Gregg Snyder, Brad Snyder’s brother and a ’91 IU graduate, said the team not hanging with its opponents is what was the most frustrating factor for him.

“Them being 3-7 is obviously disappointing, but it’s disheartening and not competing,” Gregg Snyder said. “Three-and-seven and losing close games, that I don’t mind. I mean I hate losing, I’m a competitor, but 3-7 and getting humiliated is just what I don’t like.”

As Lynch left the field with his team Saturday, he was subject to jeers from upset fans. But the put-downs weren’t the first shots at Lynch of the day.

With the Badgers extending their lead in the second half, a group of students wearing paper bags over their heads held up a full-sized bed sheet displaying the words, “Fire Bill Lynch.”

Gregg and Brad Snyder, along with other friends, huddled around a heater in the tailgating fields, said they saw the gesture and didn’t like it.

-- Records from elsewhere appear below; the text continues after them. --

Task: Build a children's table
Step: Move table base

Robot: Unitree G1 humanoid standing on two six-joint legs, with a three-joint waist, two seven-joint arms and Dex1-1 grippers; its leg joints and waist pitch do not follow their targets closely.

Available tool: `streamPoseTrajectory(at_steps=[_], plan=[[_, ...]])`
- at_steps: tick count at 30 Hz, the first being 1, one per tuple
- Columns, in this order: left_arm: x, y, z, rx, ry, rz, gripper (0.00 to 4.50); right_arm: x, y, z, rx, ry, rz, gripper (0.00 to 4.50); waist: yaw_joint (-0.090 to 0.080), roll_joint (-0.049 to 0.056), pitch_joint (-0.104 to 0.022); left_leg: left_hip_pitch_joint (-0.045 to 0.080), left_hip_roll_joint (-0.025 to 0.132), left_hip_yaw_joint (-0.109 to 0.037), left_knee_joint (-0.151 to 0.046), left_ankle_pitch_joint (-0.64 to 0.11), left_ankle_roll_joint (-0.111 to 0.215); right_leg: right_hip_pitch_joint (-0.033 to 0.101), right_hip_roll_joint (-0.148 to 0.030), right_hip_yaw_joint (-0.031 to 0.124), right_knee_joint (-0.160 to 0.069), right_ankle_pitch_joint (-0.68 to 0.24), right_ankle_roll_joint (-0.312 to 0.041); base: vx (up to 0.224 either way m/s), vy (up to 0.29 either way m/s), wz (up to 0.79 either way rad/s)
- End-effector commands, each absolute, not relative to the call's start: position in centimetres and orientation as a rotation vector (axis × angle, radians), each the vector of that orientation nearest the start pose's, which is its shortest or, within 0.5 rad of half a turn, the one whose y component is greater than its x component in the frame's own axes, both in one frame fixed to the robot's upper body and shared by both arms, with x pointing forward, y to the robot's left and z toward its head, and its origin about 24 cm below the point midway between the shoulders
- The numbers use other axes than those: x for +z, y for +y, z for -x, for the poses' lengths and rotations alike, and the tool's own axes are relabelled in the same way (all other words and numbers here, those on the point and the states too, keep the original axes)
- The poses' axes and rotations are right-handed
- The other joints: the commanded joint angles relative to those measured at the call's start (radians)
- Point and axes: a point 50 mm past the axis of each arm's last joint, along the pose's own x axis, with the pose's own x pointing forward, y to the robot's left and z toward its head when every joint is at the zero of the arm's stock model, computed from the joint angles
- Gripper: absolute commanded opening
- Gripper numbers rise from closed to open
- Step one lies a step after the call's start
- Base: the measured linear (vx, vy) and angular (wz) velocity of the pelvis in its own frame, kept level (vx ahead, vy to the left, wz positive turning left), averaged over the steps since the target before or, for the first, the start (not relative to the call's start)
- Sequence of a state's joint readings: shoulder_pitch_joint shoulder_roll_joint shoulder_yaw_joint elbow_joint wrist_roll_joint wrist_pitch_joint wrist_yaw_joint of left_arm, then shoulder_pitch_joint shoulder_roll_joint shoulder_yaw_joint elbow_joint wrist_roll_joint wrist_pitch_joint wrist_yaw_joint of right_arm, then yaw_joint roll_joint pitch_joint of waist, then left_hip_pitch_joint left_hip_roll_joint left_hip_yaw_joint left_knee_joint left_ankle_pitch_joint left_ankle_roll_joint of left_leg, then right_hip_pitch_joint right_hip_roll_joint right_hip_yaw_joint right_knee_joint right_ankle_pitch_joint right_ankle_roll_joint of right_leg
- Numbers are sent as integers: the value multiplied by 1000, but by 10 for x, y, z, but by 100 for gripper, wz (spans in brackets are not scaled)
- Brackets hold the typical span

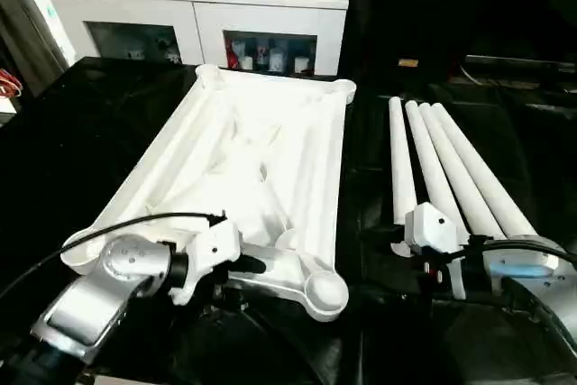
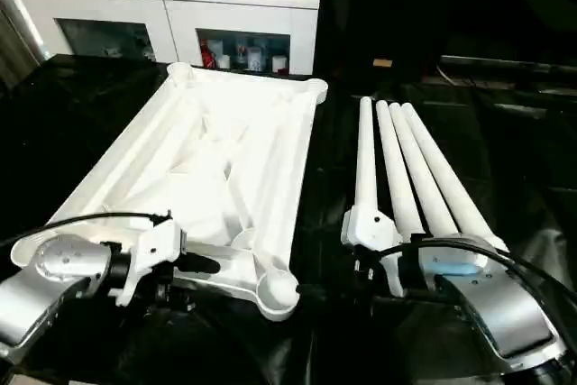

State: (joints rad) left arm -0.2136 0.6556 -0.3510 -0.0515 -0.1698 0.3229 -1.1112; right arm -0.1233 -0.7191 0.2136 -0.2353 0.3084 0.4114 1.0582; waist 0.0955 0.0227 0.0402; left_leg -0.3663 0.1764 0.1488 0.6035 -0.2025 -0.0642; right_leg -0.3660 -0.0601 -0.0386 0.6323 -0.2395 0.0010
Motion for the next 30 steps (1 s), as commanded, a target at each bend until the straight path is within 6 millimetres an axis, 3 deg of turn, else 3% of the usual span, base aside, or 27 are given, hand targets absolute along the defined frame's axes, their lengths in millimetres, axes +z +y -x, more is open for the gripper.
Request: streamPoseTrajectory(at_steps=[1, 4, 5, 7, 8, 9, 11, 13, 16, 18, 23, 26, 28, 29, 30], plan=[[57, 159, -245, -1377, 493, -450, 212, 87, -168, -228, 1303, 406, 365, 450, 3, 1, -50, 9, 47, -9, -73, -130, 53, 34, -74, 43, -71, -27, -227, 0, 0, 0], [58, 158, -248, -1401, 492, -467, 191, 88, -168, -229, 1305, 407, 369, 450, 4, 1, -51, 9, 48, -9, -73, -127, 49, 34, -75, 43, -69, -8, -234, 0, 0, 0], [57, 158, -250, -1417, 501, -490, 181, 87, -168, -228, 1310, 412, 373, 450, 4, 6, -51, 9, 47, -10, -73, -129, 48, 35, -75, 43, -68, -1, -236, 0, 0, 0], [57, 158, -250, -1427, 508, -507, 166, 87, -169, -228, 1312, 415, 378, 450, 4, 2, -52, 8, 48, -10, -73, -128, 48, 37, -76, 43, -68, 13, -239, 0, 0, 0], [56, 157, -251, -1445, 513, -521, 149, 87, -169, -227, 1313, 417, 382, 450, 6, 12, -53, 9, 48, -12, -72, -130, 45, 36, -76, 43, -66, 15, -240, 0, 0, 0], [56, 156, -252, -1462, 516, -531, 149, 87, -169, -227, 1313, 418, 385, 450, 4, 6, -52, 10, 49, -10, -73, -138, 44, 37, -76, 43, -68, 14, -241, 0, 0, 0], [56, 155, -252, -1483, 523, -541, 144, 87, -169, -226, 1312, 419, 388, 450, 6, 8, -53, 10, 48, -11, -73, -136, 42, 37, -76, 43, -67, 21, -243, 0, 0, 0], [55, 154, -252, -1506, 534, -556, 113, 88, -168, -226, 1316, 421, 386, 450, 7, 15, -53, 11, 50, -12, -73, -148, 37, 38, -77, 43, -68, 19, -247, 0, 0, 0], [53, 153, -252, -1518, 547, -575, 106, 88, -168, -225, 1316, 421, 387, 450, 7, 15, -53, 9, 48, -11, -73, -150, 37, 39, -77, 43, -68, 12, -249, 0, 0, 0], [52, 153, -252, -1516, 545, -574, 67, 88, -167, -225, 1317, 421, 387, 450, 8, 15, -53, 9, 49, -11, -73, -147, 37, 39, -78, 43, -67, 11, -251, 0, 0, 0], [53, 152, -252, -1513, 536, -546, 24, 87, -165, -224, 1325, 424, 388, 450, 7, 16, -55, 9, 49, -11, -72, -139, 39, 38, -77, 43, -65, 27, -256, 0, 0, 0], [56, 148, -249, -1495, 510, -478, 9, 86, -165, -224, 1327, 427, 387, 450, 4, 16, -56, 7, 51, -12, -72, -126, 41, 41, -79, 42, -62, 57, -264, 0, 0, 0], [56, 147, -248, -1417, 506, -482, 3, 86, -165, -224, 1321, 427, 393, 450, 2, 26, -55, 7, 50, -13, -71, -133, 41, 40, -78, 41, -62, 71, -272, 0, 0, 0], [55, 147, -247, -1397, 505, -493, 3, 86, -165, -224, 1318, 426, 391, 450, -1, 19, -53, 6, 50, -13, -71, -142, 44, 42, -78, 41, -64, 64, -272, 0, 0, 0], [56, 147, -245, -1332, 504, -478, 3, 86, -166, -224, 1310, 422, 392, 450, -1, 26, -54, 6, 51, -14, -71, -146, 43, 43, -78, 41, -62, 60, -272, 0, 0, 0]])
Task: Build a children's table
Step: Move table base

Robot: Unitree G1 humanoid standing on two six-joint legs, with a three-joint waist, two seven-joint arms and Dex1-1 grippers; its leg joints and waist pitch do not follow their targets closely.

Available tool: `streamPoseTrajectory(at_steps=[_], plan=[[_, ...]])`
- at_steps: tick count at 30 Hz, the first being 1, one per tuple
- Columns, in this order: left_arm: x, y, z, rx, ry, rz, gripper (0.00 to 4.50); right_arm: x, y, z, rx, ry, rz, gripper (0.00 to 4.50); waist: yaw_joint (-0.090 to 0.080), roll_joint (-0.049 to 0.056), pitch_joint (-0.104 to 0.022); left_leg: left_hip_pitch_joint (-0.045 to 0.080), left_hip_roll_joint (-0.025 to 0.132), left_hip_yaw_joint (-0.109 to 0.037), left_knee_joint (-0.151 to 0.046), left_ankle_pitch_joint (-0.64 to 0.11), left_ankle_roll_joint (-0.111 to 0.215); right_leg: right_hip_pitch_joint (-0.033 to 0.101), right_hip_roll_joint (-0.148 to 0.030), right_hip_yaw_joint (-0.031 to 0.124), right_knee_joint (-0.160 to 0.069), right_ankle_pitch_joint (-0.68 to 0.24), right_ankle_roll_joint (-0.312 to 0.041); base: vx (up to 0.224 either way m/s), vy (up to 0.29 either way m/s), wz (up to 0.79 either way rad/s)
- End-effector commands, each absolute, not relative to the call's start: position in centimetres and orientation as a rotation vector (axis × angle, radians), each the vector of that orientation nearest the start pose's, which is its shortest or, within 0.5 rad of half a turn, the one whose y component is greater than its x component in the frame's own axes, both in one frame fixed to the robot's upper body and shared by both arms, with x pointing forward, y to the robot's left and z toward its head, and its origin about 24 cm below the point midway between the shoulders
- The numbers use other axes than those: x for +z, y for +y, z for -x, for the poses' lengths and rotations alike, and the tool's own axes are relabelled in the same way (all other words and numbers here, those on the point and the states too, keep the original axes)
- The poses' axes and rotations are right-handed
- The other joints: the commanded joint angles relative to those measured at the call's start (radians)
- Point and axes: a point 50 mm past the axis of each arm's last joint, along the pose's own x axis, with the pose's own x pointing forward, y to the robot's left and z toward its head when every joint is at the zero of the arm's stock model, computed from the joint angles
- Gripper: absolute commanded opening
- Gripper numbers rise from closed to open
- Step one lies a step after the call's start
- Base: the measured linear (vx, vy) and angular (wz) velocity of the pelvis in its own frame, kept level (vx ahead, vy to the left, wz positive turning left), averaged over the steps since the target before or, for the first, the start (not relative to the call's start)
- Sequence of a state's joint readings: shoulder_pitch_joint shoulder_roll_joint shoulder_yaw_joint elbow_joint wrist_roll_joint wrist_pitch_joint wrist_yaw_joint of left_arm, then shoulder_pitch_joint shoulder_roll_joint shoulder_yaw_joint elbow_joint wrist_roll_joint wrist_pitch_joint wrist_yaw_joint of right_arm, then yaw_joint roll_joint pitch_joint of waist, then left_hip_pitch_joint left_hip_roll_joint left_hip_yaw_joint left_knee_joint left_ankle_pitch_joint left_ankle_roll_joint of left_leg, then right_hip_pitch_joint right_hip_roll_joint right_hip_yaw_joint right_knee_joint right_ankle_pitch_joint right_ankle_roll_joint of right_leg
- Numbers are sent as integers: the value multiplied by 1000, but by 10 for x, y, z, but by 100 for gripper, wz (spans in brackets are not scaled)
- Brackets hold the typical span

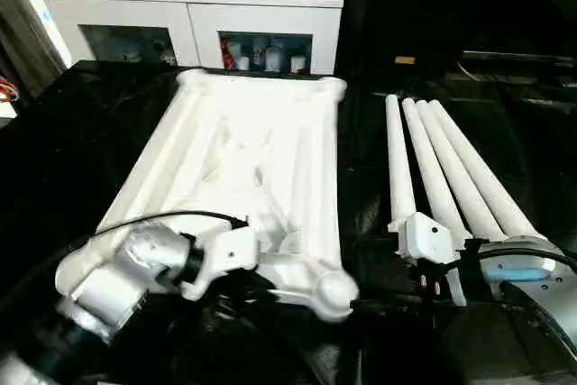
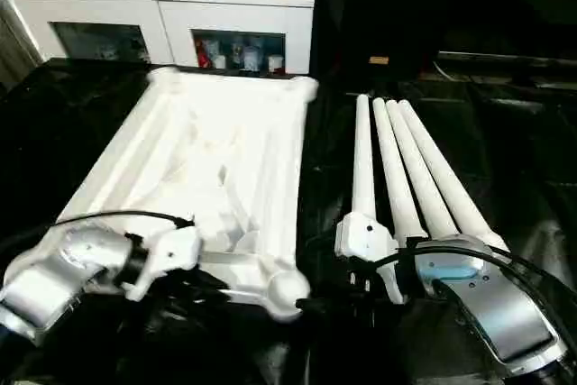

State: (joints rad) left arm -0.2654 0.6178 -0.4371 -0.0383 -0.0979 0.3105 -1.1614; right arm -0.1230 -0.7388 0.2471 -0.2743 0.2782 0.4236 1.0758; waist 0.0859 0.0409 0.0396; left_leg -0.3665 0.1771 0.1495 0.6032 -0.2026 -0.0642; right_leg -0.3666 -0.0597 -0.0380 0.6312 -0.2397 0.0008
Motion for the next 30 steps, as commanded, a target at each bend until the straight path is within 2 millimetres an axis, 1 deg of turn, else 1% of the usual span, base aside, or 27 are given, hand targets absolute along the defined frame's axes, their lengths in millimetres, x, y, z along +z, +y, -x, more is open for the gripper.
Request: streamPoseTrajectory(at_steps=[1, 2, 4, 5, 7, 8, 10, 11, 12, 14, 16, 18, 19, 20, 21, 22, 23, 24, 25, 26, 27, 28, 29, 30], plan=[[56, 146, -243, -1296, 505, -462, 3, 87, -166, -225, 1306, 420, 392, 450, 4, 2, -51, 3, 50, -14, -73, -149, 44, 47, -79, 40, -64, 47, -269, 0, 0, 0], [57, 145, -241, -1268, 491, -437, 3, 86, -166, -224, 1302, 420, 390, 450, 4, 3, -50, 5, 49, -13, -72, -155, 47, 45, -79, 40, -68, 14, -265, 0, 0, 0], [59, 142, -236, -1212, 464, -417, 3, 86, -166, -224, 1296, 420, 389, 450, 4, 1, -48, 4, 49, -13, -72, -159, 47, 44, -78, 41, -72, -30, -260, 0, 0, 0], [58, 141, -235, -1190, 458, -418, 3, 85, -166, -224, 1295, 421, 388, 450, 3, 0, -47, 4, 50, -12, -73, -161, 50, 42, -76, 41, -75, -44, -256, 0, 0, 0], [58, 140, -235, -1164, 449, -424, 3, 84, -165, -224, 1293, 421, 389, 450, 4, 1, -46, 4, 49, -13, -73, -163, 51, 40, -75, 41, -76, -51, -251, 0, 0, 0], [58, 138, -234, -1148, 444, -421, 3, 83, -165, -225, 1293, 420, 390, 450, 5, -3, -46, 5, 48, -12, -73, -160, 52, 39, -74, 41, -76, -60, -248, 0, 0, 0], [60, 133, -236, -1122, 424, -426, 3, 83, -163, -227, 1293, 418, 390, 450, 7, -1, -46, 7, 48, -13, -73, -163, 53, 36, -73, 41, -78, -66, -242, 0, 0, 0], [61, 131, -236, -1118, 425, -422, 3, 83, -163, -227, 1292, 417, 393, 450, 7, -1, -46, 7, 48, -13, -73, -163, 53, 36, -73, 41, -78, -66, -242, 0, 0, 0], [62, 130, -236, -1117, 427, -419, 3, 83, -164, -227, 1292, 417, 396, 450, 8, -6, -48, 5, 49, -13, -73, -147, 55, 38, -74, 42, -73, -49, -242, 0, 0, 0], [64, 126, -240, -1103, 401, -428, 3, 83, -164, -228, 1291, 415, 400, 450, 7, -6, -50, 3, 47, -13, -69, -119, 63, 40, -73, 41, -71, -3, -242, 0, 0, 0], [63, 127, -248, -1077, 378, -478, 3, 83, -165, -229, 1287, 415, 404, 450, 7, -7, -51, 3, 46, -13, -68, -109, 70, 39, -73, 41, -71, 12, -243, 0, 0, 0], [63, 127, -249, -1070, 378, -487, 3, 83, -165, -229, 1286, 415, 404, 450, 7, -8, -51, -1, 44, -13, -67, -96, 74, 42, -74, 41, -69, 29, -240, 0, 0, 0], [64, 126, -249, -1088, 365, -503, 3, 83, -165, -230, 1281, 414, 411, 450, 6, -6, -51, 0, 45, -14, -66, -100, 75, 42, -74, 40, -70, 23, -236, 0, 0, 0], [65, 125, -249, -1101, 357, -513, 3, 83, -166, -230, 1278, 413, 416, 450, 6, -6, -52, 0, 44, -13, -65, -101, 74, 41, -74, 41, -70, 23, -237, 0, 0, 0], [65, 117, -241, -1192, 350, -505, 3, 83, -167, -230, 1266, 413, 419, 450, 7, 3, -51, 2, 46, -14, -66, -106, 71, 39, -74, 40, -70, 25, -240, 0, 0, 0], [65, 114, -236, -1233, 355, -495, 3, 82, -168, -230, 1260, 413, 419, 450, 6, 1, -51, 2, 46, -13, -66, -113, 70, 38, -73, 41, -72, 20, -241, 0, 0, 0], [65, 113, -234, -1253, 358, -485, 3, 82, -168, -229, 1258, 414, 418, 450, 9, 7, -53, 4, 47, -15, -67, -116, 66, 39, -74, 41, -68, 23, -243, 0, 0, 0], [65, 109, -228, -1305, 367, -458, 3, 82, -169, -228, 1254, 417, 415, 450, 8, 6, -52, 4, 47, -14, -67, -118, 65, 38, -73, 41, -70, 26, -245, 0, 0, 0], [65, 107, -222, -1349, 375, -446, 3, 81, -170, -227, 1250, 420, 412, 450, 10, 8, -52, 5, 48, -15, -67, -117, 64, 38, -73, 41, -68, 39, -250, 0, 0, 0], [66, 106, -219, -1379, 380, -440, 3, 81, -170, -227, 1247, 422, 410, 450, 11, 6, -52, 5, 49, -14, -68, -121, 64, 38, -73, 40, -68, 43, -254, 0, 0, 0], [65, 105, -215, -1406, 390, -444, 3, 81, -171, -226, 1245, 425, 409, 450, 12, 11, -52, 4, 48, -15, -68, -124, 63, 38, -74, 40, -67, 41, -255, 0, 0, 0], [65, 106, -212, -1433, 405, -465, 3, 80, -171, -225, 1243, 427, 407, 450, 13, 10, -51, 7, 49, -14, -68, -132, 63, 36, -73, 40, -68, 39, -256, 0, 0, 0], [64, 106, -211, -1443, 410, -480, 3, 80, -171, -224, 1242, 427, 406, 450, 16, 13, -49, 8, 49, -13, -69, -145, 62, 35, -72, 41, -71, 26, -256, 0, 0, 0], [63, 109, -210, -1447, 435, -541, 3, 79, -171, -224, 1238, 428, 404, 450, 22, 15, -48, 9, 50, -14, -70, -151, 60, 35, -73, 41, -71, 14, -255, 0, 0, 0]])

“Now that’s not right,” said Joel Blakely, who, like Gregg Snyder, graduated in 1991.

But the conversation of the sign did quickly turn toward something Brad Snyder said was missing under Lynch.

He said the current Hoosier team doesn’t have former coach Terry Hoeppner’s ability to motivate and draw excitement from fans.

“He just goaded you into unbiased enthusiasm,” Brad Snyder said. “I mean, you just wanted to believe you were going to win, because he had magic about him.”

In his post-game press conference Saturday, Lynch might not have had a magic about him, but he was firm in his belief that he and his team are not done playing hard this season.

“We’re going to keep playing, and we’re going to keep battling,” he said emphatically. “I keep using that word, and that is exactly what we are going to do.”

The Hoosiers have two more games, both away from Memorial Stadium, before the season ends.

Blakely and Brad Snyder said their group picks out one road game a season to follow their Hoosiers.

They beamed with pride while recalling charging the field at Camp Randall Stadium to high-five Hoosier players after they upset Wisconsin under Antwaan Randle El’s leadership in 2001.

Such excitement is absent this year.